We are women. We are beautiful complex human beings. This has both fascinated and perplexed mankind from the beginning of time. We’ve been described as enigmas by the ancient and sorcerers by the mystics. We’re even called crazy and told that we are from another planet.
But we are none of these things.
Truthfully, we are just the other gender that feels comfortable and quite natural expressing our emotions. Often. Almost always. Without any prelude. We just emote. We express our love as well as our anger, although we secretly yearn that the former significantly outweighs the latter.
We can care so deeply about everything and everyone, that when something hurts us or the ones we love, we display our feelings in very dramatic ways. Sometimes even in traumatic ways. But let’s face it, our emotions sometimes earn us a bad reputation. We’re in need of an emotional makeover.
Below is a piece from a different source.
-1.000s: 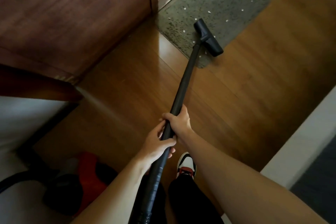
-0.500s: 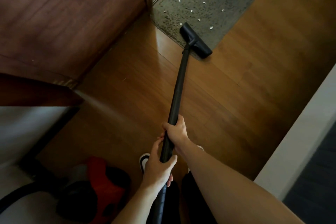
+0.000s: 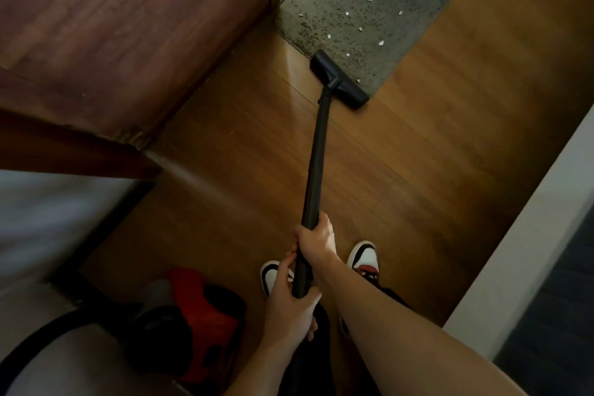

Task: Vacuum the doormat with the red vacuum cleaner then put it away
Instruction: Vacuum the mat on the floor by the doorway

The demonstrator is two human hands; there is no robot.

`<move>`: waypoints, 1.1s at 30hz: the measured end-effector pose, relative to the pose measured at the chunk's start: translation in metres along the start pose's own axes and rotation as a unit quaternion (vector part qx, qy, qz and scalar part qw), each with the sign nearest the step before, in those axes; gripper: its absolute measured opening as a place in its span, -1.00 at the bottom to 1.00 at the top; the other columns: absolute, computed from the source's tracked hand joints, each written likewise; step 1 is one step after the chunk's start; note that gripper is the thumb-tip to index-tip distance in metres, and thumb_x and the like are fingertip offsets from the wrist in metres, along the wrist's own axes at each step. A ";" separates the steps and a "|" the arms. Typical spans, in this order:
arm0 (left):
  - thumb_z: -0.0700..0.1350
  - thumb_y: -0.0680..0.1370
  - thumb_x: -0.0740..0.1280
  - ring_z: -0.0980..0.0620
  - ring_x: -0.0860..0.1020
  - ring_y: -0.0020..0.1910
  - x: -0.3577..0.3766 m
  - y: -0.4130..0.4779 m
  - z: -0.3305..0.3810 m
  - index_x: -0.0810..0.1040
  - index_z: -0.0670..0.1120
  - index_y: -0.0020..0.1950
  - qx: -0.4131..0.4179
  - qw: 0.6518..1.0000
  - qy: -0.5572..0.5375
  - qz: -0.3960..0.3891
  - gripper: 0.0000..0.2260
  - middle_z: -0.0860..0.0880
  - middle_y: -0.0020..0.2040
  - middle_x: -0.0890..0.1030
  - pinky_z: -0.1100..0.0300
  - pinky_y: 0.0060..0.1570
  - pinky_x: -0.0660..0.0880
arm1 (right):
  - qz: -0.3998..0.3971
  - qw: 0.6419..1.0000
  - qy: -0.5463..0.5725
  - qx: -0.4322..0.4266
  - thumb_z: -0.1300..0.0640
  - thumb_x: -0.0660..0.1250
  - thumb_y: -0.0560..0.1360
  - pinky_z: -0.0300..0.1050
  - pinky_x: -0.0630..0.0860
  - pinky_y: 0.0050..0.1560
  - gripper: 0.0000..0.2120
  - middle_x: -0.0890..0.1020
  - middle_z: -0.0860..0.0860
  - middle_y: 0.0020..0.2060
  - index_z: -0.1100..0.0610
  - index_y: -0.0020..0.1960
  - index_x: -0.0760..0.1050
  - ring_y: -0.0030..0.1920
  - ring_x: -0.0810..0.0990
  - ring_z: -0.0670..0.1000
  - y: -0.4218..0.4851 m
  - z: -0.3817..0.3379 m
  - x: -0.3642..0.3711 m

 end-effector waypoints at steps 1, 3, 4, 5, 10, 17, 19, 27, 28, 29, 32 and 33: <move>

There’s probably a host of reasons why, but for the sake of time, I’ll start with the obvious: stress. And lots of it. There’s been an acutely intense increase in the amount of pressure we have endured for the past 50 years. It’s almost unnatural. And while women are resilient, strong and incredible individuals, I don’t believe it was ever intended for us to carry so much upon our shoulders. Stress from work, home, family, community, responsibilities, you name it, the list is never ending. To further add to this crisis, we are also barraged with media intake and information overload. We are seduced by people’s lives – real or fake, we can be found watching, listening, absorbing, comparing and reflecting on the others. It’s left our emotions in a state in a frenzy.
We sound like we need a grown up timeout. The truth is our depth of emotions is what makes us so powerful and beautiful. When used for good, our emotions have given us access to our third eye and our gut feeling. When we are in tune with our emotional self we can sense danger, hurdle obstacles and ward off evil. We sense the sweeter things too, like sincerity and genuineness and goodness.
It’s time we did an inventory of our emotions and refine our powers. Are we acting mad when we really are just sad and disappointed? Are we feigning happiness when we really are just indifferent? Are we melancholy more often than not? Is the hurt lasting longer than it used to? Are we still closed off to love? Are we hypersensitive? Scared?…Are we?
Let’s begin a rebranding of our emotions. How about we use hurt and disappointment as teaching tools instead of crutches. Try trading in pangs of jealousy with positive self-affirmations. Let’s agree to retool that powerful part of us. I’m all for letting go and enjoying my emotions that reflect cheer, and joy and laughter.
Let’s choose to master maturity and plug into the new and improved, slightly favorable and definitely more attractive you. Good luck!